Opened 23 months ago

Closed 14 months ago

Last modified 14 months ago

#3151 closed New feature (fixed)

PiwikTracker.java sync with PHP tracker and release 1.0

Reported by: matt Owned by:
Priority: normal Milestone: 1.x - Piwik 1.x
Component: Core Keywords:
Cc: klaus, JulienM, miyazaki, mfochler, user08, exactt Sensitive: no

Description (last modified by halfdan)

Follow up from #2172

The goal of this ticket is to improve the JAVA tracker and sync it with the PHP tracker in terms of features and public APIs.

Thank you to all contributors!

Code is available in: Java Tracking Client

Attachments (1)

SimplePiwikTracker.zip (10.9 KB) - added by thivnor 23 months ago.
V1.1 of SimplePiwikTracker.java

Download all attachments as: .zip

Change History (20)

comment:1 Changed 23 months ago by thivnor

OK I finally got some time to work on this. My changes are in good shape I think. I should be able to complete testing this week, so I can attach my updated code to this bug report..

In the meanwhile a few comments, with specific questions at the end.

I’ve fixed the visitor ID logic so it uses cookies like "_pk_id.6.1fff" not "piwik_visitor.” This is the only change which is really NEEDED.

I’ve updated the logic which examines the HttpServletRequest so that it is proxy-server aware. If the user is being a proxy server, which sets “X-Forwarded-For,” we use that information instead of the IP address from the HttpServletRequest. This way we get the IP address of the user not the IP address of the proxy server.

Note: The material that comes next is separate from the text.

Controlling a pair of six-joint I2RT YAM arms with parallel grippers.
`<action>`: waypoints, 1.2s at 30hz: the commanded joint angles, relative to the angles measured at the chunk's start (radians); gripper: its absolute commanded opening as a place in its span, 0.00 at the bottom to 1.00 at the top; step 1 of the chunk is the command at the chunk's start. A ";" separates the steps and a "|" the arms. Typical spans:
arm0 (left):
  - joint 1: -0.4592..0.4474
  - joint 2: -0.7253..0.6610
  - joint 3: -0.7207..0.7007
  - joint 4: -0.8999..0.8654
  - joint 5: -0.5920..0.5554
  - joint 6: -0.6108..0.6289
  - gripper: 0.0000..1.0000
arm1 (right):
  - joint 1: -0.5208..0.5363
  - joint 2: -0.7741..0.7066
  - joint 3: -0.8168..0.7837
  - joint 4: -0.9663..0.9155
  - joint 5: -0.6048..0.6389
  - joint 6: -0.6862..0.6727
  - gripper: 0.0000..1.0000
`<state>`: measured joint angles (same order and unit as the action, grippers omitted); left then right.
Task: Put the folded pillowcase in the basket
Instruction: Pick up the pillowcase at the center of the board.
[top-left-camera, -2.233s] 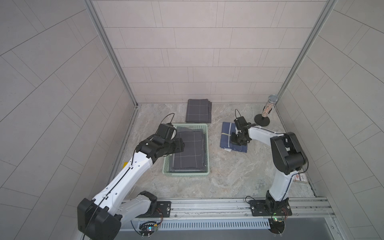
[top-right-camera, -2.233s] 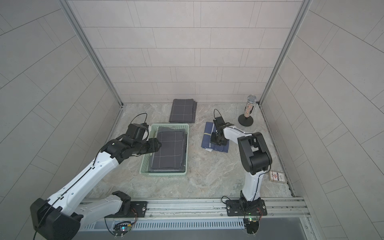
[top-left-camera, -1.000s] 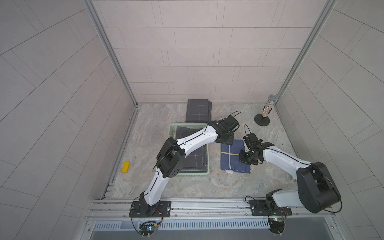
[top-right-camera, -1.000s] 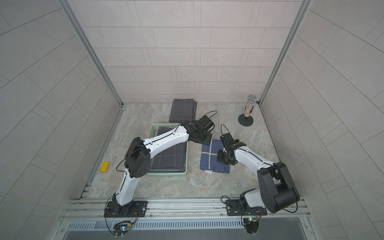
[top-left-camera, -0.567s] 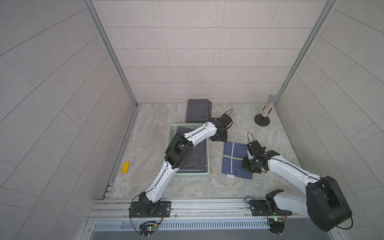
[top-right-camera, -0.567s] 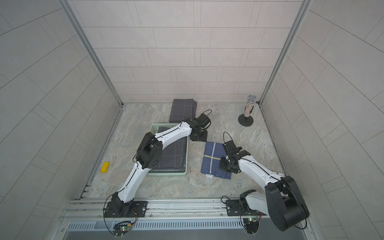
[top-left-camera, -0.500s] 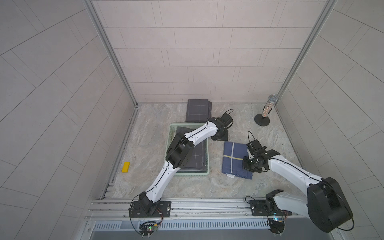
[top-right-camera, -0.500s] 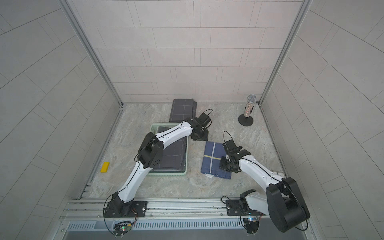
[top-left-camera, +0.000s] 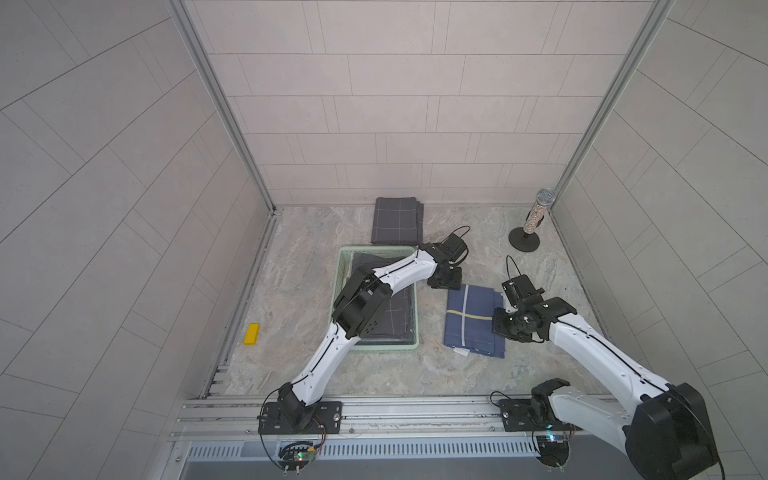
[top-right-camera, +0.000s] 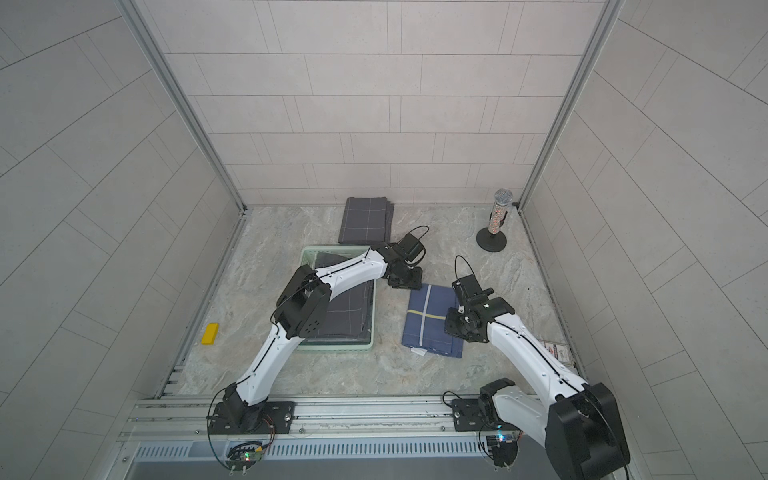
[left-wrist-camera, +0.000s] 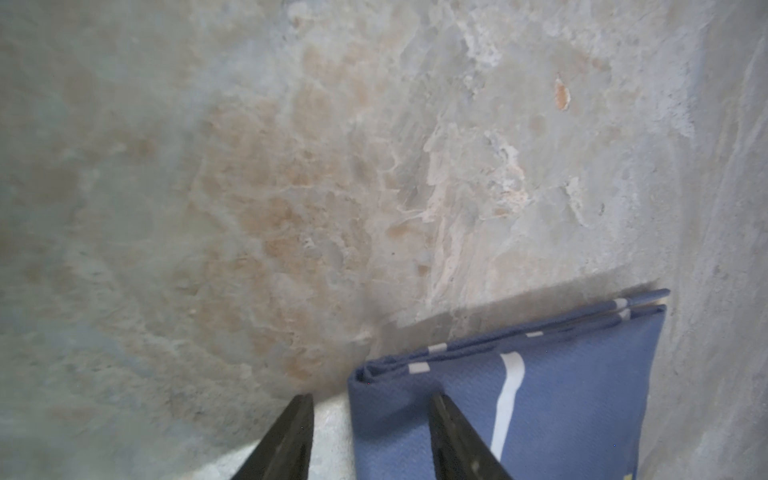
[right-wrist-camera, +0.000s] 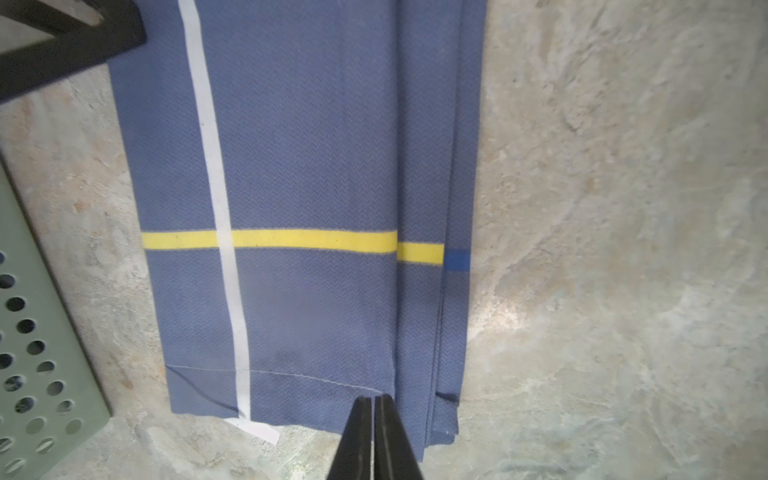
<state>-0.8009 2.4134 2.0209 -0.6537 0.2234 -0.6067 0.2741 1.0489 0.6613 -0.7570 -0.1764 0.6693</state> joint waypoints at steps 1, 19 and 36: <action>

On the version numbering, this version should probably be v1.1 or perhaps 2.0. Versions 1.0.0 through 1.0.5 have been posted under Ticket #2172.

Other changes:

When checking a visitor ID, I’ve checking that we have a 16 character hexadecimal string. This is more strict than the PHP code which just checks the String’s length.

The comments indicate that Java 1.5 is required but the code really requires Java 1.6. (It uses java.net.HttpCookie and String.isEmpty)

I’ve removed the IPiwikTracker interface. I can’t think of any scenario where you would want it.

I’ve cleaned up the API, removing misnamed methods: getDownloadTackURL and getLinkTackURL.

Methods which accept a Goal now take an int not a String. The PHP code says revenue is also an int, but in the database it is a float. So I think we should have:

public final URL getGoalTrackURL(final int goal, final float revenue) { .. }

Implemented methods like doTrackGoal(final int goal, final float revenue)

In the sendRequest method, it would silently do nothing if the supplied URL was null. This does not jive with the PHP implementation and doesn’t make much sense. Now, if the supplied URL is null, you will get a NullPointerException.

I haven’t made this change yet, but I feel like the PiwikException class is a mistake. It takes all sorts of different problems and lumps them into a single PiwikException class. For example a caller can no longer easily differentiate between IOException (dead network connection) from MalformedURLException (probably bad programming). You can presumably use getCause() but that is awkward. I would much prefer to have a method like setApiurl throw MalformedURLException if the supplied URL is invalid or a raw NullPointerException if it was null. Why obfusticate the error?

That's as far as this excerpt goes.